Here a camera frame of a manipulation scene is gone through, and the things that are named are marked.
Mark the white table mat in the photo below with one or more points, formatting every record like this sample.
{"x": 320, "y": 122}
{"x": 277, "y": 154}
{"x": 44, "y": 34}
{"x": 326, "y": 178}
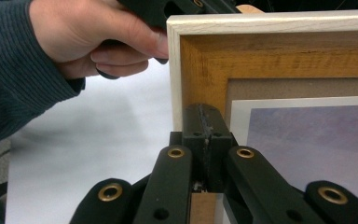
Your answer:
{"x": 90, "y": 124}

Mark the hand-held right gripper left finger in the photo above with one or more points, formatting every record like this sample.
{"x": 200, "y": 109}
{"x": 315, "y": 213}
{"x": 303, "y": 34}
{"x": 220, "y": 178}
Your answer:
{"x": 194, "y": 124}

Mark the purple photo print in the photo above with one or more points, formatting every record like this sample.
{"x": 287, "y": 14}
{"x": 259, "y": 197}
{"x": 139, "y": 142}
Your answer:
{"x": 307, "y": 140}

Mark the pale wooden picture frame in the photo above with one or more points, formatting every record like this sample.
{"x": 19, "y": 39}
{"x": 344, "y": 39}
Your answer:
{"x": 261, "y": 56}

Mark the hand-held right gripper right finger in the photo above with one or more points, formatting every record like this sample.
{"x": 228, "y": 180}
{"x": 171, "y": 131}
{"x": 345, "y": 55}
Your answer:
{"x": 217, "y": 140}

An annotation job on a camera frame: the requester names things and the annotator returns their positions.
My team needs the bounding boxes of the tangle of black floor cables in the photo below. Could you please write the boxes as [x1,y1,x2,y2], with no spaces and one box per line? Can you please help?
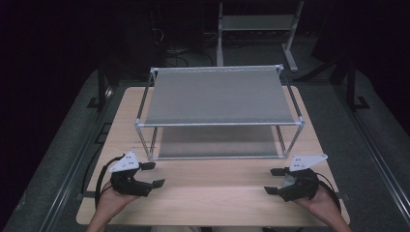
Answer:
[150,9,217,78]

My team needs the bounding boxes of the metal frame rail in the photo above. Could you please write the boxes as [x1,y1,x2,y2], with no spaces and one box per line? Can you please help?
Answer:
[38,85,115,232]
[333,84,410,223]

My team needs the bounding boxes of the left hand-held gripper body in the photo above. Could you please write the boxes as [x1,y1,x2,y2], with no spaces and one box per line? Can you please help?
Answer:
[108,151,153,197]

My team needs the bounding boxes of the white metal stand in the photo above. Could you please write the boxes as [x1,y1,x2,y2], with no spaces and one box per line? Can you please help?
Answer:
[216,0,305,73]

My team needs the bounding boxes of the hand-held gripper black cable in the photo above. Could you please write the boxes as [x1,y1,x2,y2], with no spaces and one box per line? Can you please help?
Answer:
[316,173,342,215]
[94,155,126,209]

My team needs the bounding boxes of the person's left hand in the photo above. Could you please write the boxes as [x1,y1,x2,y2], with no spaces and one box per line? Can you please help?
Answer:
[96,181,140,224]

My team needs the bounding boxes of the person's right hand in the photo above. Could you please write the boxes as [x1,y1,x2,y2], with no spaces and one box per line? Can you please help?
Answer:
[292,185,341,224]

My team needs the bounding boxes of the two-tier grey mesh rack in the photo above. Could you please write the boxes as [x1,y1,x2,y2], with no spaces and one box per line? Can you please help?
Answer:
[133,63,306,161]

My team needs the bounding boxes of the black upright stand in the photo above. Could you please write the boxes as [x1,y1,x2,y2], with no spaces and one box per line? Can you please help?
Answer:
[345,59,371,113]
[86,61,114,113]

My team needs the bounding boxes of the right hand-held gripper black cable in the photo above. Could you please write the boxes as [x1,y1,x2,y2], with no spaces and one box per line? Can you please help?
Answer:
[316,173,342,215]

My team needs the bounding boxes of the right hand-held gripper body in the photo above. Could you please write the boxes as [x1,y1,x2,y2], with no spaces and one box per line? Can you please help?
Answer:
[278,154,329,203]

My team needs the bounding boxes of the left hand-held gripper black cable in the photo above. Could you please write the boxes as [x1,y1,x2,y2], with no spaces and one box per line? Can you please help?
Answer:
[94,155,126,209]

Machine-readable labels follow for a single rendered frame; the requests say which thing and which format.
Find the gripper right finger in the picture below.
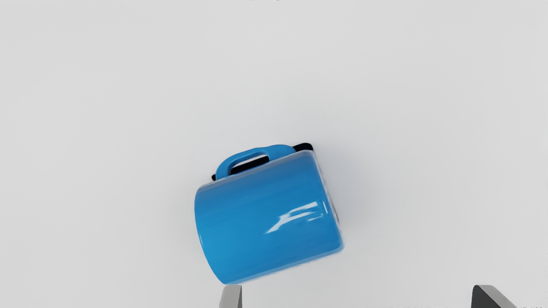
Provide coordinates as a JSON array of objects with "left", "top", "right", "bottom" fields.
[{"left": 471, "top": 284, "right": 518, "bottom": 308}]

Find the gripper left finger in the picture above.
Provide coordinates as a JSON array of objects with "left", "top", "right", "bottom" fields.
[{"left": 219, "top": 285, "right": 243, "bottom": 308}]

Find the blue glossy mug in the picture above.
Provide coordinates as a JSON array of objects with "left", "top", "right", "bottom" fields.
[{"left": 194, "top": 144, "right": 345, "bottom": 285}]

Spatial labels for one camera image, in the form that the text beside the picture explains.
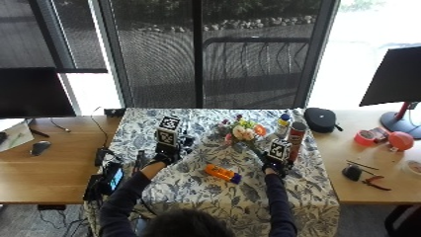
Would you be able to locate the person's right hand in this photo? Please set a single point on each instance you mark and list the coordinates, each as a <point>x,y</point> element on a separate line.
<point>274,166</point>

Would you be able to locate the person's left hand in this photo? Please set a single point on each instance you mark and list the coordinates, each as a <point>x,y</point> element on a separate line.
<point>164,154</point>

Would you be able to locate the mixed flower bouquet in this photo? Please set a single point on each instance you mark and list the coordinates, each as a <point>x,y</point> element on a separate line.
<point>242,131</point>

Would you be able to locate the white marker cube left glove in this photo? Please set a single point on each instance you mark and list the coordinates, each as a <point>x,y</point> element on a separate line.
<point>168,131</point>

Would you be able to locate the white marker cube glove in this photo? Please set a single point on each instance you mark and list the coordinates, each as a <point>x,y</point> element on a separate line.
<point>280,149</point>
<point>168,131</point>

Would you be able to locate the orange bottle with purple cap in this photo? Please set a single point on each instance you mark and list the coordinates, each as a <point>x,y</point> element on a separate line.
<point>220,173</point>

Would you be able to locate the black clip tool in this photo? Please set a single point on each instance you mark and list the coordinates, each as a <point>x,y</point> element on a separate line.
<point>140,160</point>

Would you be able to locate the small black box device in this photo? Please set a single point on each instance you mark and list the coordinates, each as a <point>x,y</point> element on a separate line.
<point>113,112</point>

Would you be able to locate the blue floral tablecloth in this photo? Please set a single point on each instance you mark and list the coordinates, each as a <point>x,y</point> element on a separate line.
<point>210,204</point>

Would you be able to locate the black smartphone with lit screen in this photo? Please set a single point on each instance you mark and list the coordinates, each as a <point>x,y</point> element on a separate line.
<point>114,177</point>

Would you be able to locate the white marker cube right glove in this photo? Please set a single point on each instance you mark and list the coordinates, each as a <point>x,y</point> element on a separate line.
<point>280,149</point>

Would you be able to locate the spray can with blue cap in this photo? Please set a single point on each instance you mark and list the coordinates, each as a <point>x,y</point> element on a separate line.
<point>282,126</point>

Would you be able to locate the tall red snack can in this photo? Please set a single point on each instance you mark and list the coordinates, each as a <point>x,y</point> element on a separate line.
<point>297,138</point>

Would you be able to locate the flat black device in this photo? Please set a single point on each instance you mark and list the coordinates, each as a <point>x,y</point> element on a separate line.
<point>93,187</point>

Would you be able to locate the black zip pouch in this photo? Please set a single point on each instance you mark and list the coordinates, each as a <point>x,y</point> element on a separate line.
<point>320,120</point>

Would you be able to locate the black computer mouse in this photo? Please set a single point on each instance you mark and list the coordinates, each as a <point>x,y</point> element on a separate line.
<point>40,148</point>

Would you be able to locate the black metal railing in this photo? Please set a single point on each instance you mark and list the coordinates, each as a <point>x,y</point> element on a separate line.
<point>254,41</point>

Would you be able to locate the black flat monitor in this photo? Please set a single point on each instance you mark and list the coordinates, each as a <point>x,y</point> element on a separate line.
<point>32,94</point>

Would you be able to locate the small black round object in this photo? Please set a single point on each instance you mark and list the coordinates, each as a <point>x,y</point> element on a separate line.
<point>352,172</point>

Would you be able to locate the white paper sheet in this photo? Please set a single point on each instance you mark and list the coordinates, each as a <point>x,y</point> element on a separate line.
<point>14,136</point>

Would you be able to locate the red tape roll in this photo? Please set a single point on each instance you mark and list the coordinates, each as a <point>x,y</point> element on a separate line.
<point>364,138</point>

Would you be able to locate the thin dark pencil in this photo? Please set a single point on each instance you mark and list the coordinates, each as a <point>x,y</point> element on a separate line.
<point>362,165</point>

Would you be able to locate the dark red packet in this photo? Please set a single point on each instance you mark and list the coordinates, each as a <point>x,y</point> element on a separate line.
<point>380,133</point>

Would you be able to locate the red round ball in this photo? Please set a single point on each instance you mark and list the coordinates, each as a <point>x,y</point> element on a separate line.
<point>400,141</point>

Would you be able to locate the black monitor with red stand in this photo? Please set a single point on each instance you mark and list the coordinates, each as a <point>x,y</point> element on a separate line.
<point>394,79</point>

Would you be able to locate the white bowl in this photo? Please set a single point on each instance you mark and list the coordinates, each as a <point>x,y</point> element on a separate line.
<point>414,168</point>

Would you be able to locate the dark chair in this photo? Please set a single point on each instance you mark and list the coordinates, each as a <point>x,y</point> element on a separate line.
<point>405,222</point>

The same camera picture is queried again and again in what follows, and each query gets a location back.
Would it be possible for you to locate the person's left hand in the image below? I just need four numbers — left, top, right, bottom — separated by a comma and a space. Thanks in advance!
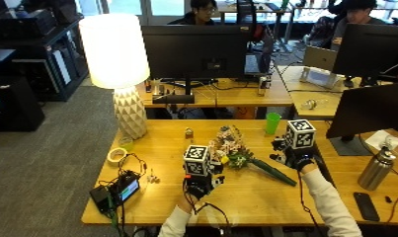
182, 159, 228, 200

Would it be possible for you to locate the black monitor on black stand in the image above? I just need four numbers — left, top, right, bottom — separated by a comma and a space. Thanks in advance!
141, 24, 249, 105

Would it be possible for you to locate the black smartphone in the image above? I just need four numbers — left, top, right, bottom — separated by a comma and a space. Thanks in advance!
351, 192, 381, 222

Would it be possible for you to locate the black device with lit screen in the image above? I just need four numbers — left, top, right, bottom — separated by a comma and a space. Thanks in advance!
114, 172, 142, 203

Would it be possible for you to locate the roll of white tape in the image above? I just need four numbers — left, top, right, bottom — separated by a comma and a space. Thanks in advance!
106, 147, 129, 167

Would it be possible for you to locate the black monitor beside laptop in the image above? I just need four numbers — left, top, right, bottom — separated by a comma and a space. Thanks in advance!
332, 23, 398, 89

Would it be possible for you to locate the green plastic cup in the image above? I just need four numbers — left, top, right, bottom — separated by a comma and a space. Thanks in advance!
264, 112, 282, 136

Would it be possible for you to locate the white box device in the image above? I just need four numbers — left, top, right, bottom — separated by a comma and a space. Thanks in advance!
298, 66, 344, 90

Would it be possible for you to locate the black glove cable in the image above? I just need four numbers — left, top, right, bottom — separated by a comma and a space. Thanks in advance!
296, 169, 320, 231
182, 179, 233, 236

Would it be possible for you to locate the steel water bottle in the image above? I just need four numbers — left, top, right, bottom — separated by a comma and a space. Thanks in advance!
355, 145, 398, 192

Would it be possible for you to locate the right glove white marker cube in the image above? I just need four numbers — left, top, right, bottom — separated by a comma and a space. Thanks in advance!
284, 118, 318, 150

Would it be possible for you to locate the flower bouquet with green stems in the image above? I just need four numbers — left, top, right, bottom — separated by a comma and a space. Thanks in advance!
208, 125, 298, 188

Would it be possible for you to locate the black box with cables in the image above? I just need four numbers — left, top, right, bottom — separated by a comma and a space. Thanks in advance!
88, 185, 120, 215

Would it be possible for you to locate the glove white marker cube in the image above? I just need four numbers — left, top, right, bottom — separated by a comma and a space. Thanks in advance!
182, 144, 212, 177
284, 118, 318, 150

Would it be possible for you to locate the silver laptop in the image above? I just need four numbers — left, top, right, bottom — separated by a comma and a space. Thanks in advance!
302, 44, 340, 72

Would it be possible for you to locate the white table lamp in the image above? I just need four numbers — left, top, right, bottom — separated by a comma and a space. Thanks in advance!
77, 13, 150, 140

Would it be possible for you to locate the black monitor with grey stand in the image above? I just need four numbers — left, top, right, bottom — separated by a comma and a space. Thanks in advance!
325, 82, 398, 157

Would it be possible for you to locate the black shelf unit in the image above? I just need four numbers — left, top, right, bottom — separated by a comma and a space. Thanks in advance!
0, 9, 89, 103

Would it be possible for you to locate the black office chair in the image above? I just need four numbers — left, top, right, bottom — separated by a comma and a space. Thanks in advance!
236, 0, 269, 53

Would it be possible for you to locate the clear plastic bottle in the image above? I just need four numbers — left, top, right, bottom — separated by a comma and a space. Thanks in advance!
300, 98, 330, 112

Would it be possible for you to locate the person's right hand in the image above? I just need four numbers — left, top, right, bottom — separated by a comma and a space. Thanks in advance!
269, 136, 317, 172

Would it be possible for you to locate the small clear glass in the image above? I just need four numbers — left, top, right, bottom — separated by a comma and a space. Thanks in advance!
117, 135, 136, 152

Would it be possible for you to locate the white paper sheet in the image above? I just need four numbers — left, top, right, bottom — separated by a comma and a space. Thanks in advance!
363, 129, 398, 152

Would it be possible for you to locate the left glove white marker cube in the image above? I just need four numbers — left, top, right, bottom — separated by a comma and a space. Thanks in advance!
182, 144, 212, 177

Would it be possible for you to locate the black cabinet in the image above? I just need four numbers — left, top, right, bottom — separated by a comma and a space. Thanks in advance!
0, 75, 46, 132

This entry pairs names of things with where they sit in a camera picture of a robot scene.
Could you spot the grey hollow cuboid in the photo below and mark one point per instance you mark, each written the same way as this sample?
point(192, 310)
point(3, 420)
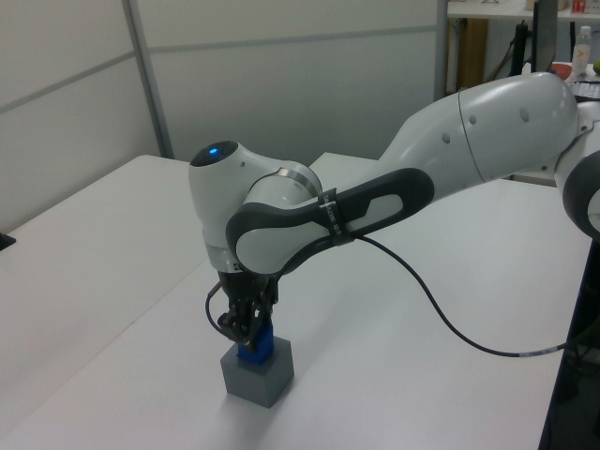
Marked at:
point(253, 382)

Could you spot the blue block with peg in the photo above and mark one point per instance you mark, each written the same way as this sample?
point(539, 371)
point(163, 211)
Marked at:
point(263, 349)

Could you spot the red bowl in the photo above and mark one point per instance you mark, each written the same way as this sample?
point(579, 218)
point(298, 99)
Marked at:
point(561, 70)

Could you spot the black table frame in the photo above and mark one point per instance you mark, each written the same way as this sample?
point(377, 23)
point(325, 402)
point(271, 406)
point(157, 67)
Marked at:
point(574, 375)

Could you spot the white desk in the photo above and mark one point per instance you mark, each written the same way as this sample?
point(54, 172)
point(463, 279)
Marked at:
point(497, 10)

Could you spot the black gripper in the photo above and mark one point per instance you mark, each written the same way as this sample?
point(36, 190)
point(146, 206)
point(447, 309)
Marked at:
point(246, 288)

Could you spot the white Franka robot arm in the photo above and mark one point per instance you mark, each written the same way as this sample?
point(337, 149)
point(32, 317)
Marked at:
point(492, 126)

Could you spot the grey partition post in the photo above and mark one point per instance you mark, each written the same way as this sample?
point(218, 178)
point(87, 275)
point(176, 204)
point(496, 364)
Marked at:
point(150, 79)
point(445, 47)

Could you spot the black clamp base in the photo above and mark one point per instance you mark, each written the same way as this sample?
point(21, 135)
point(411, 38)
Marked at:
point(5, 241)

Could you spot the black monitor stand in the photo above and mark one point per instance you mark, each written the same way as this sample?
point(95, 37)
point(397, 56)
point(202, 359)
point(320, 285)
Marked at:
point(521, 49)

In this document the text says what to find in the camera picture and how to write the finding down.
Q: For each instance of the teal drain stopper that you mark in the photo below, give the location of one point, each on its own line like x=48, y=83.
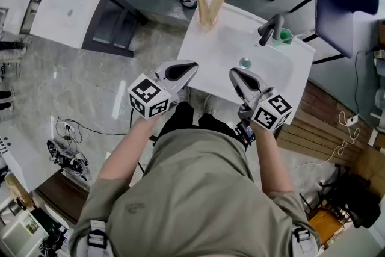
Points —
x=245, y=63

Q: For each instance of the white basin black vanity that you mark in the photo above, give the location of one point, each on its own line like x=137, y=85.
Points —
x=60, y=18

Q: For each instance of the person's left forearm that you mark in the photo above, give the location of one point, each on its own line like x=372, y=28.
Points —
x=129, y=147

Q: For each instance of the wooden slat platform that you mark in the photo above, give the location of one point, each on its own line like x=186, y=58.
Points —
x=316, y=129

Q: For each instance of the black screen device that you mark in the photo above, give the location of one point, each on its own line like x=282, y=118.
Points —
x=245, y=132

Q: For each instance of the person's right shoe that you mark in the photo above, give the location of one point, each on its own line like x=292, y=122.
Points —
x=210, y=103

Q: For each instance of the short wooden stick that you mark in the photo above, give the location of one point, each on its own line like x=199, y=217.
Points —
x=201, y=0

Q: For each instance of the person's right forearm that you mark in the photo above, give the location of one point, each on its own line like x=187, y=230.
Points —
x=270, y=159

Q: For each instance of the white basin wooden vanity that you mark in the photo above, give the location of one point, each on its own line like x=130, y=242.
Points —
x=216, y=51

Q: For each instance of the dark brown cabinet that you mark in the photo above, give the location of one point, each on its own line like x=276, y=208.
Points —
x=60, y=195

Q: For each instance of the white desk unit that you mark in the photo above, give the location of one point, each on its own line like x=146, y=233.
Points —
x=27, y=156

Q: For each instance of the person's shoe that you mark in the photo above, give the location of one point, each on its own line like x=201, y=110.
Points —
x=183, y=96
x=210, y=103

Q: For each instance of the white power strip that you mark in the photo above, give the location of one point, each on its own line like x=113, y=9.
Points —
x=69, y=126

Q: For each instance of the green plastic cup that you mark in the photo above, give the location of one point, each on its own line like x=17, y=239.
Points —
x=285, y=37

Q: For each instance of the black gear pile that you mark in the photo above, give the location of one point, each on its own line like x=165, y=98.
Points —
x=69, y=159

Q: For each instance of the person's olive shirt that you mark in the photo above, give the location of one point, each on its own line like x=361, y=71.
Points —
x=192, y=189

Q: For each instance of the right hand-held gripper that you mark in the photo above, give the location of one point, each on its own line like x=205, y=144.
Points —
x=270, y=112

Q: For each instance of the clear glass cup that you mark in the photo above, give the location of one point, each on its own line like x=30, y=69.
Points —
x=200, y=27

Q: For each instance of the dark metal faucet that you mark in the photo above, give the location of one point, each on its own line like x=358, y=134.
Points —
x=272, y=25

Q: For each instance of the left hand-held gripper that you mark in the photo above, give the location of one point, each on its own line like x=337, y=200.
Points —
x=144, y=96

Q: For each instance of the black office chair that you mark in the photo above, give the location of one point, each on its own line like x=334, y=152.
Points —
x=358, y=204

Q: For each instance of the person's left shoe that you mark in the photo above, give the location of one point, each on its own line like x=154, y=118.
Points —
x=183, y=96

• **Task brief**: Your answer must be a copy of every line in the data above that holds the string "written".

• **Solution to the problem**:
Could you spot the grey hollow cuboid in the photo below and mark one point per instance you mark, each written the same way as this sample?
Could you spot the blue block with peg in the photo above and mark one point per instance you mark, each written the same way as this sample?
Could you spot the red bowl in the photo above and mark one point per instance you mark, each written the same way as this sample?
Could you spot the black table frame in the photo above and mark one point per instance you mark, each written the same way as this sample?
Could you spot the white desk in the photo above and mark one point per instance you mark, each written the same way as this sample?
Could you spot the black gripper in the photo above and mark one point per instance you mark, each written the same way as this sample?
Could you spot the white Franka robot arm in the photo above and mark one point per instance you mark, each written the same way as this sample?
Could you spot the grey partition post in the photo above and mark one point per instance you mark, each written the same way as this sample?
Could you spot the black clamp base in the photo above and mark one point per instance you mark, each written the same way as this sample?
Could you spot the black monitor stand in the photo above and mark one point per instance you mark, each written the same way as this sample?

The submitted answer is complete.